High Education Minister to create professor jobs ‘only for women’ to tackle gender bias


by Jennifer McShane
11th Nov 2018

The Sunday Independent reports this morning that the Minister for Higher Education, Mary Mitchell O’Connor is attempting to tackle gender bias head on in universities and third level colleges with the start of a new initiative to make some professorships open to women only.

The move is being done, according to the minister, in conjunction with the Department of Education, to address the persistent gender inequality at senior levels in universities and third level colleges and also to counter “paltry” proportion of women in senior third level positions.

The minister said that some may view the the female-only professorships as “jobs for the girls,” but  explained that she has no plans to apologise for what she feels is her responsibility to help “to make the third-level sector an equal one.”

Mary Mitchell O’Connor.

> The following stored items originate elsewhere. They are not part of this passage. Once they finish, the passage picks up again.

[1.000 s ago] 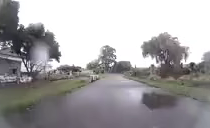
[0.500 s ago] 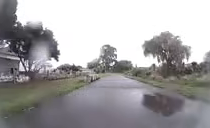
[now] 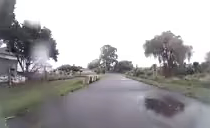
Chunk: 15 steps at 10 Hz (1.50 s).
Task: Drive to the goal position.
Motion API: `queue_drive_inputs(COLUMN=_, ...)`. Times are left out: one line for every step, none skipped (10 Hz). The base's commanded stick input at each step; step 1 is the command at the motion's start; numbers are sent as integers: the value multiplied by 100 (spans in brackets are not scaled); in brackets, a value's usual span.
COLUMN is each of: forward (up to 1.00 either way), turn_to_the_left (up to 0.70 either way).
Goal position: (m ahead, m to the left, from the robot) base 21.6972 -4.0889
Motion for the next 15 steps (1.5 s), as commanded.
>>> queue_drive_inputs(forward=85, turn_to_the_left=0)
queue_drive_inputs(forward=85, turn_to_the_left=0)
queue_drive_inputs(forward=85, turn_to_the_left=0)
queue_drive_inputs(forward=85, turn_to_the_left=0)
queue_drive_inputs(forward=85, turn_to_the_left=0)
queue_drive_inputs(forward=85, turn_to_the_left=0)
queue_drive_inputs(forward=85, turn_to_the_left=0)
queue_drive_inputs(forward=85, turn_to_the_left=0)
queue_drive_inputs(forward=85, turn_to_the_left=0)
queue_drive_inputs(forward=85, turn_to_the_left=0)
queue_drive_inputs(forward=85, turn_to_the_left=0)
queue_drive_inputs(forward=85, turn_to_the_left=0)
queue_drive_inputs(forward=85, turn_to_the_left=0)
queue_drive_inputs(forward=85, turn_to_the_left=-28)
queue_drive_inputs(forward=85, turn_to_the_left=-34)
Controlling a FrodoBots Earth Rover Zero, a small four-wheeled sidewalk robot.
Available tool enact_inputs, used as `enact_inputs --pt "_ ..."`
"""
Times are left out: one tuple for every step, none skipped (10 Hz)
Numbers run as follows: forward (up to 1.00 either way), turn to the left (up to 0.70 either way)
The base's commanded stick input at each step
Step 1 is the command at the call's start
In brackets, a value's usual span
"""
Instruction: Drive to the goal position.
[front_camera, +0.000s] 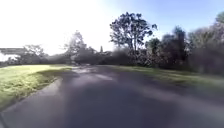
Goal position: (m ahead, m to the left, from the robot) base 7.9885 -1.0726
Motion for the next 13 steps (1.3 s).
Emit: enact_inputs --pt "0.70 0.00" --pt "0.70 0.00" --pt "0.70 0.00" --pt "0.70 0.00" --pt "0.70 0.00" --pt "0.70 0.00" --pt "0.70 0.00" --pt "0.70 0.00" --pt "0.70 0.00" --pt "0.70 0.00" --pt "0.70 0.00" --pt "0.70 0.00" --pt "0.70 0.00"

Photo via Twitter

She added that she does expect there to be some backlash to the move, but hopes that it will only be minor.

She reportedly plans to formally launch her initiative tomorrow, when she publishes an action plan by the Department of Education’s gender equality task force.

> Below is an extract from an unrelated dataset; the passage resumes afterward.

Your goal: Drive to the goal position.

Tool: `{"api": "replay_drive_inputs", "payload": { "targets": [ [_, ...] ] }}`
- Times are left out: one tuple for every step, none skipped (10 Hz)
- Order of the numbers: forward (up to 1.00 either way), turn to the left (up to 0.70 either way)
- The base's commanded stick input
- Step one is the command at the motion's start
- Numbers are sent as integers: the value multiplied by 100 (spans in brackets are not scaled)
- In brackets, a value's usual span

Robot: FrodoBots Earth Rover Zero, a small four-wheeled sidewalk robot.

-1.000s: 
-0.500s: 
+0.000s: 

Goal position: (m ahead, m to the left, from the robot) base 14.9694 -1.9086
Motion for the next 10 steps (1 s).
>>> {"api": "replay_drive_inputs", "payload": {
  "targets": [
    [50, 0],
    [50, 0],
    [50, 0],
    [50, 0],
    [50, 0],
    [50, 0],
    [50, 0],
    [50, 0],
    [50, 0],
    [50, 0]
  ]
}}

Her plan will, she says, set out a number of “radical changes” to ensure a more equal playing field for women.

“As Minister for Higher Education, in conjunction with the Department of Education, I am creating female-only professorial posts within our universities and Institutes of Technologies. This is just one of a myriad of  initiatives that will address and improve on the paltry proportion of women in senior third-level positions,” she writes in the Sunday Independent today.

Interestingly, a poll over on TheJournal.ie this morning indicates that only just over 23% think the move is a good idea, while over 70% said they don’t agree with it.

A report last year detailing CSO figures said that even without tackling the inequality of jobs in various fields, the gender pay gap as it stands is widening in Ireland. Figures revealed the gap has increased by 2%, showing women’s educational strides (it’s women that continue to dominate the sectors of education, health and welfare) are not translating to pay.